EDITOR’S NOTE: The following article was originally published by Jamie Welsh at Harvest Strategy Group and is re-published here with the company’s permission.
As we noted in an earlier blog, the era of ultra-low charge-off rates is not going to last forever. When delinquency rates begin to climb towards the back end of 2021, we don’t expect it to be gradual. With the outlook for an economic recovery to occur as early as Q4, now is the time to revisit the accounts that are likely to require a legal collection strategy.
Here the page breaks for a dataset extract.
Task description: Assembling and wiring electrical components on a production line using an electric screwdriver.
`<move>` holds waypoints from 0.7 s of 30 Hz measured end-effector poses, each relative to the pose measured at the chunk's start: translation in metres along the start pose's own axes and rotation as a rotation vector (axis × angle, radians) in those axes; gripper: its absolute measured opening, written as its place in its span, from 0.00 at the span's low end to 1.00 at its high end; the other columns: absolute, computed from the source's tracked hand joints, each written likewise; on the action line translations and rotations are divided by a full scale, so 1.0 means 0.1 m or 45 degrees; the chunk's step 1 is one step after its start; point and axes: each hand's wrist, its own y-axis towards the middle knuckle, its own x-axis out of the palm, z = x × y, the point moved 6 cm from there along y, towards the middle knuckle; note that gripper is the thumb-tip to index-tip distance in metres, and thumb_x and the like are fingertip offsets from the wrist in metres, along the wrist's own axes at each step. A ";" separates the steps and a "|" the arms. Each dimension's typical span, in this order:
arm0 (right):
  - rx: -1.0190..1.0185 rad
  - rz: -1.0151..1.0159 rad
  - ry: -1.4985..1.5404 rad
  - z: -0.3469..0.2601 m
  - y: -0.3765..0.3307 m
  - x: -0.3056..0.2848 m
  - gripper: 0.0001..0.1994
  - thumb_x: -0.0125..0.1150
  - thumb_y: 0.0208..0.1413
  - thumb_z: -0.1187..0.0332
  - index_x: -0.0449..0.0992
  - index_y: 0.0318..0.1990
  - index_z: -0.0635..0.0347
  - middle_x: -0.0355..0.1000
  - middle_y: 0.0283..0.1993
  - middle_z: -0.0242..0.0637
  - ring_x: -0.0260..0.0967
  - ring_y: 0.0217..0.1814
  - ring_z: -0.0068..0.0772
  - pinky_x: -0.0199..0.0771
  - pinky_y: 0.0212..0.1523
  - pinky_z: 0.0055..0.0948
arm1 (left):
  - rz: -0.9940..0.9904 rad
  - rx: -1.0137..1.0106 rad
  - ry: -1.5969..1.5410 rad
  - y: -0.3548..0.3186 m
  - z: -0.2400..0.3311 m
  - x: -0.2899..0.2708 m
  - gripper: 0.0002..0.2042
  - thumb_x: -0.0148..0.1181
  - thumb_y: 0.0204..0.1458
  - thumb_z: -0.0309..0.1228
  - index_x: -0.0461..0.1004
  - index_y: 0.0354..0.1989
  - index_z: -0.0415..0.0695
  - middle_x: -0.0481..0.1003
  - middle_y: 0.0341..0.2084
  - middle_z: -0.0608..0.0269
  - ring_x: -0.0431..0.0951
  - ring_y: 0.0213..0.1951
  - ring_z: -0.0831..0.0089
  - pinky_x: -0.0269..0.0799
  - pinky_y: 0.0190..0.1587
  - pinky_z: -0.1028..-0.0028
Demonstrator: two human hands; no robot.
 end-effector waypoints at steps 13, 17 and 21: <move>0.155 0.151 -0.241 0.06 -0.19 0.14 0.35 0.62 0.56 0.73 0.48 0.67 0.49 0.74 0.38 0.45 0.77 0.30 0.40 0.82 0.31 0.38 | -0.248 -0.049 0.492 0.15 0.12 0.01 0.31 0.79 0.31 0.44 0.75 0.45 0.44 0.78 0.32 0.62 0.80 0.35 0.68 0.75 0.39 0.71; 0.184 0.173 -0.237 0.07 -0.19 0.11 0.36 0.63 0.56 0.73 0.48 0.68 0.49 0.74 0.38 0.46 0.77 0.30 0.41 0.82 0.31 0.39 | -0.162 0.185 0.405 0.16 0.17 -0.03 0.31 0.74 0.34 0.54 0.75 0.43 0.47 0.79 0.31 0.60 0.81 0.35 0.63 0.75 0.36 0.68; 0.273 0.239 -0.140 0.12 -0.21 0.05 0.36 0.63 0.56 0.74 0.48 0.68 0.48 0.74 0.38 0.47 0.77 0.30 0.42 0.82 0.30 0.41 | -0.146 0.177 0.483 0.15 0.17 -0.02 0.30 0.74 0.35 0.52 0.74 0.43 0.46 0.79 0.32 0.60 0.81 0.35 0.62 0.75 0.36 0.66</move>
A strategic legal program is a critical component of a comprehensive collection strategy. We are often asked why a legal program is more effective than other strategies. Without the ability to properly select and segment legal eligible accounts, it’s a question that’s not just impossible answer, but one that’s equally challenging to quantify. Below are several reasons why utilizing a predictive legal selection model is the optimal path for accounts that won’t respond to traditional voluntary collection strategies;
- Net return is calculated as the gross return minus court costs and contingency fees. Wasted court costs are incurred when a customer who cannot be served (and the suit costs are wasted) or the debtor is sued, judgment obtained but never pays.
- The customer (aka debtor, member, patient, etc.) comes to realize that they have come to the end of the road. If the right account has been selected from the outset, the customer has the ability to pay some creditors. Filing a lawsuit motivates the customer to move your debt up the priority list into the ‘must-pay’ category.
- Initiating legal proceedings locks in the client’s statute of limitation rights and hence a much longer runway in which to collect, thereby giving the customer more time to rehabilitate or locate a source of money by which to satisfy the debt.
- Lastly and perhaps most importantly is the fact that an effectively executed legal strategy nets returns that are many multiples over agency returns and debt sales and often continue to pay 10+ years after commencement.
It can be difficult to make the decision about pursuing a legal strategy on an account in today’s world. 13 years ago when Harvest began, developing a predictive, proprietary legal selection and scoring model was a priority. ProScore has evolved to mirror the current environment we find ourselves in at any given time and as a result, has become the preeminent segmentation tool in the industry. As a predictive model, it utilizes fixed and variable recovery attributes at the state, county and debtor level based on previous history, current situation and anticipated success. Baked into the model are debtor attributes derived from recovery scores at the time of placement. The automated screening process ensures a high likelihood of effective account selection.
By scoring accounts early in the process, companies can determine the best path for their accounts and make important strategy decisions now, rather than waiting until it is too late.